Początkowo aminokwas, który ma zostać sparowany z sekwencją tRNA, musi zostać aktywowany. Dokonuje się tego przez adenylowanie aminokwasu lub wiązanie go z cząsteczką monofosforanu adenozyny (AMP) w energochłonnej reakcji. TRNA następnie przenosi się do kompleksu aminokwas-AMP i usuwa AMP w celu przyłączenia się do aminokwasu. AMP w tej reakcji pochodzi z trifosforanu adenozyny (ATP), który przekształca się w AMP i cząsteczkę pirofosforanu, która zapewnia energię dla tej reakcji.

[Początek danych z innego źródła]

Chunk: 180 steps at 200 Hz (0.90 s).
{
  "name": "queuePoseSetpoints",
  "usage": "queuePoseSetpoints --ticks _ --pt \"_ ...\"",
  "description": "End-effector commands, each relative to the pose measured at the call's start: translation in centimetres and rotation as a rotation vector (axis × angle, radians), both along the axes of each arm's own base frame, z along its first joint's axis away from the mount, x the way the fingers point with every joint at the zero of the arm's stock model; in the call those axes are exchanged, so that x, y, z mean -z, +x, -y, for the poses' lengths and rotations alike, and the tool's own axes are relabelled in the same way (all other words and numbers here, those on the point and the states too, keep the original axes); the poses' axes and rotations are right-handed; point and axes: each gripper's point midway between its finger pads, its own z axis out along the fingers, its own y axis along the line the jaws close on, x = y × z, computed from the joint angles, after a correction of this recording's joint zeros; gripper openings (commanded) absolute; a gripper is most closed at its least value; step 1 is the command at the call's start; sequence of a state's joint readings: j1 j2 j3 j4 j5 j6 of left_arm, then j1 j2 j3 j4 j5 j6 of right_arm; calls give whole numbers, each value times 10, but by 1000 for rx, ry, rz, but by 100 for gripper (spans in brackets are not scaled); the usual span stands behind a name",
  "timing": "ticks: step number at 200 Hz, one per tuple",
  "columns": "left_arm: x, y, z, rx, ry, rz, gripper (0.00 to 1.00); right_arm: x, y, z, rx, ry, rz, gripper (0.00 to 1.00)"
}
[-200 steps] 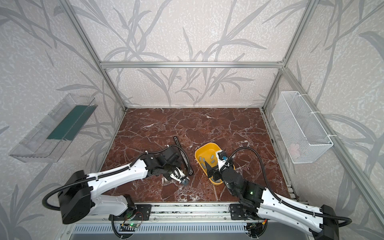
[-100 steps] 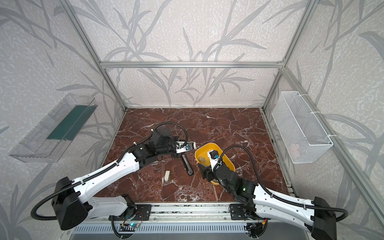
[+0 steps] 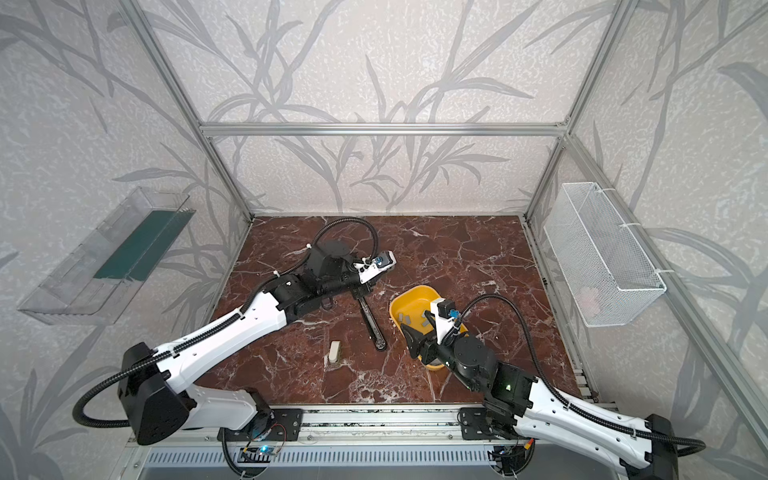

Enzymy syntetazy aminoacylowej tRNA są makrocząsteczkami, które rozpoznają, które sekwencje tRNA łączą się z prawidłowym aminokwasem na kilka różnych sposobów. Enzymy mają regiony antykodonowe własnego tRNA, które mogą rozpoznawać sekwencje kodonów tRNA. Alternatywnie enzym może rozpoznać miejsca akceptorowe w sekwencjach tRNA, które są zlokalizowane na obu końcach cząsteczek.
Te liczne miejsca rozpoznawania zapewniają, że aminokwasy są sparowane z prawidłowymi sekwencjami tRNA, i są szczególnie ważne w przypadku aminokwasów takich jak seryna, które mogą pasować do sześciu różnych kodonów tRNA. Sekwencje tRNA zawierają także informację genetyczną oprócz miejsc kodonów i akceptorów. Wokół kodonu znajdują się zasady dyskryminujące, które uniemożliwiają niewłaściwemu enzymowi syntetazy aminoacylowej tRNA wzięcie go i wykorzystanie w reakcji.